2. Choose a project name

  • A good name will be informative and, ideally, unique amongst bioinformatics tools.
  • You should not already have a repository in GitHub with this name.
  • Try to stick with alphanumeric characters.
  • In this example, we will call our project "biodemo".

3. Choose a license

  • If you aren't sure which license is best for your project, try choose a license for advice.
  • By default, bionitio uses the MIT license for new projects, however you can override this with the -c option.
  • The license will be written to a file called LICENSE.

4. Run bionitio-boot.sh to set up your project

You need to provide the following information:

  • programming language; specified with -i
  • project name; specified with -n

These are optional:

  • your GitHub username; specified with -g
  • your name; specified with -a
  • your email address; specified with -e

If you specify -g, bionitio-boot.sh will create a new GitHub project for you. If you specify your name and email address these will be used in the README and code documentation, otherwise generic placeholders will be used.

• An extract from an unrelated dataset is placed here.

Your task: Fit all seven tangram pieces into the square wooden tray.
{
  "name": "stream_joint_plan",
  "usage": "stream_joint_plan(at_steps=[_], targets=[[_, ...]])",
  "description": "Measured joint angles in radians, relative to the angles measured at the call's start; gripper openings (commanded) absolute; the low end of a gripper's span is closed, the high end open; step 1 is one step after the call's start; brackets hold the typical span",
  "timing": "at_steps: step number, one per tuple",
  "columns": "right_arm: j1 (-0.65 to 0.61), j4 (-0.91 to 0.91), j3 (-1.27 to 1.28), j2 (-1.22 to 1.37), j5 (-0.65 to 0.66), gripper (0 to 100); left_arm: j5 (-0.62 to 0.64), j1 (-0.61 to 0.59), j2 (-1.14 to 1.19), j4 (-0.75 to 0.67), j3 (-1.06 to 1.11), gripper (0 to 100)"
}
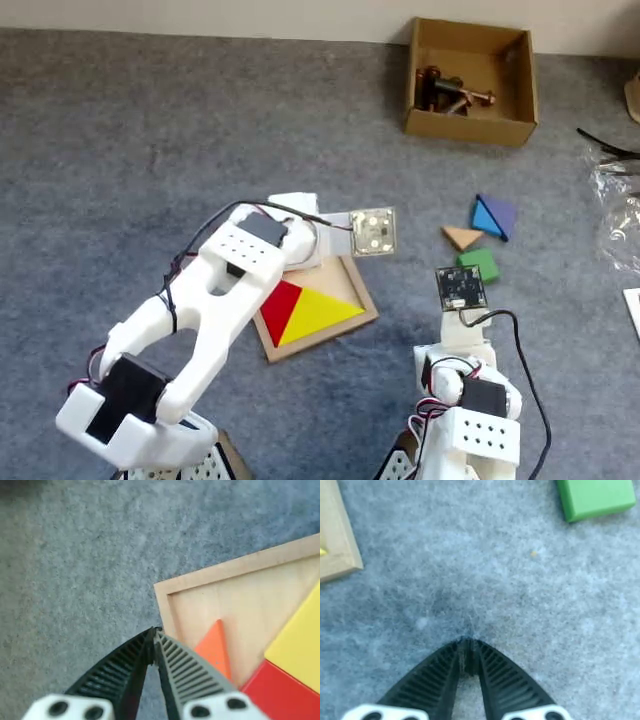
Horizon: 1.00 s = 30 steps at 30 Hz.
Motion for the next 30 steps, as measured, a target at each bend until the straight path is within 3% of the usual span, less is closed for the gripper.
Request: stream_joint_plan(at_steps=[10, 17, 30], targets=[[0.0, 0.0, 0.0, 0.0, 0.0, 1.2, 0.0, 0.071, 0.0, -0.017, 0.037, 1], [0.0, 0.0, 0.0, 0.0, 0.0, 1.2, 0.066, 0.068, 0.055, -0.106, 0.064, 1], [0.0, 0.0, 0.0, 0.0, 0.0, 1.2, 0.071, 0.068, 0.161, -0.114, 0.063, 1]])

  • At the command-line navigate into the directory where you want to start a new project (such as $HOME/code).
  • Run the following command and replace the placeholders with real values. The placeholders are: GITHUB_USERNAME, YOUR NAME and YOUR_EMAIL_ADDRESS.
$ curl -sSf https://raw.githubusercontent.com/bionitio-team/bionitio/master/boot/bionitio-boot.sh \
 | bash -s -- -i python -n biodemo -g GITHUB_USERNAME -a 'YOUR NAME' -e YOUR_EMAIL_ADDRESS

The script will create a new directory with the same name as your project (in this case "biodemo"). It will initialise a new git software repository in that directory, and it will push the repository to GitHub.

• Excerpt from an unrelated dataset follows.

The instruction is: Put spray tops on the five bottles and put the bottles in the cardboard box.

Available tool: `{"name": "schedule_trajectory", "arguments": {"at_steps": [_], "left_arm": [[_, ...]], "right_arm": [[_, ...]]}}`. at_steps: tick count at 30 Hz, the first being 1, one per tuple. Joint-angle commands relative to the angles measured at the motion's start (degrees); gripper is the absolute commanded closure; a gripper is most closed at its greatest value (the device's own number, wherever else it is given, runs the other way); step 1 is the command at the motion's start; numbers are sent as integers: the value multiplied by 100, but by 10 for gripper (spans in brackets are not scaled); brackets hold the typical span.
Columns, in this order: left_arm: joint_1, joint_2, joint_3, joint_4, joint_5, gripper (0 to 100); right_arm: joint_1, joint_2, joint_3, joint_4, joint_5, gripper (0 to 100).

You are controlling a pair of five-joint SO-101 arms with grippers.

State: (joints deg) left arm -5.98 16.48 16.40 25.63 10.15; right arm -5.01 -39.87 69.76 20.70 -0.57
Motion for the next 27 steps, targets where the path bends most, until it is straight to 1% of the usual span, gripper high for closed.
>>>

Depending on your git/GitHub setup, you will be prompted to enter your GitHub password and maybe your GitHub username, up to 2 times. Note: be careful about when it asks for your username and when it asks for your password.

If requested for a password, enter your GitHub password for username GITHUB_USERNAME
Enter host password for user 'GITHUB_USERNAME':
If requested for a username and password, enter your GitHub username and password
Username for 'https://github.com': GITHUB_USERNAME
Password for 'https://[email protected]':

After a few seconds the set up will be complete. You will have a completely new software project in the biodemo directory which will also be cloned on GitHub at https://github.com/GITHUB_USERNAME/biodemo.

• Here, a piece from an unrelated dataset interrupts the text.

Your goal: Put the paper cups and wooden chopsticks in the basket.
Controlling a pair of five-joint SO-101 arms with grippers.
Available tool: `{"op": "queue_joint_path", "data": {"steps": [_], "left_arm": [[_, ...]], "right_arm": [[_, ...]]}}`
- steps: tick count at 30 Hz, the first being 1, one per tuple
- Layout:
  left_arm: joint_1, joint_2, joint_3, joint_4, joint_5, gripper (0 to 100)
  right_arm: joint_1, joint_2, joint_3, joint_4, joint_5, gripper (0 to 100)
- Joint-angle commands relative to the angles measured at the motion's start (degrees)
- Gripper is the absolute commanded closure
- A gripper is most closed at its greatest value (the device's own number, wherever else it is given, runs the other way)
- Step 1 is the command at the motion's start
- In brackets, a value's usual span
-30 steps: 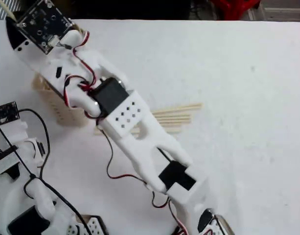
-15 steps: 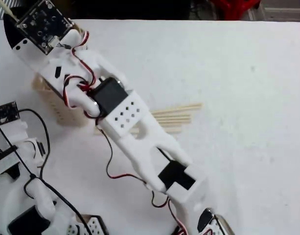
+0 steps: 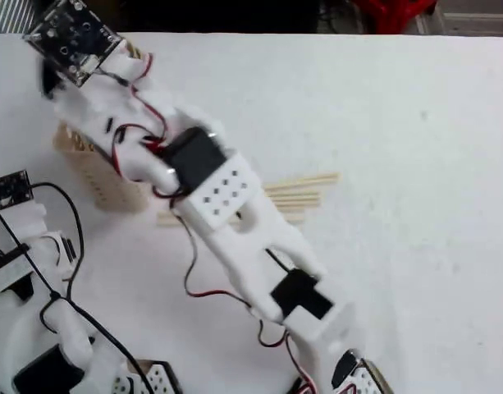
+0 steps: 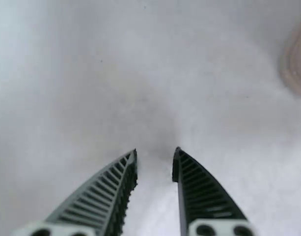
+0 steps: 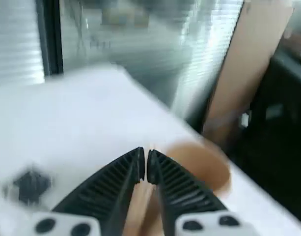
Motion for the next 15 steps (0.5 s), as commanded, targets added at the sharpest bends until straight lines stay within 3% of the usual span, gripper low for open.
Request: {"op": "queue_joint_path", "data": {"steps": [1,4,10,15], "left_arm": [[0.57,-0.92,-0.09,-1.23,0.44,86],[0.57,-0.92,-0.09,-1.23,0.44,86],[0.57,-0.92,-0.09,-1.23,0.44,86],[1.19,-0.92,-0.09,-1.23,0.35,86]], "right_arm": [[4.00,-6.46,-2.37,24.48,0.18,93.8],[6.90,-8.22,-0.26,34.68,1.93,86.7],[15.87,-13.05,22.68,33.89,13.80,84.8],[16.66,-13.32,41.93,28.53,25.32,84.7]]}}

The above command is rather complex, so let's break it into parts.

The first part is:

curl -sSf https://raw.githubusercontent.com/bionitio-team/bionitio/master/boot/bionitio-boot.sh

This uses curl to download a copy of the bionitio-boot.sh shell script.

The second part is:

bash -s -- -i python -n biodemo -g GITHUB_USERNAME -a 'YOUR NAME' -e YOUR_EMAIL_ADDRESS

This runs the bionitio-boot.sh script on your local computer, and supplies important information via command line arguments.

The two parts are joined together using a Unix pipe |, which means that the output of the curl command is fed directly into the bash command.

If you have Docker installed on your computer you can set up a new project with the following command, which will achieve the same result as the example above using curl.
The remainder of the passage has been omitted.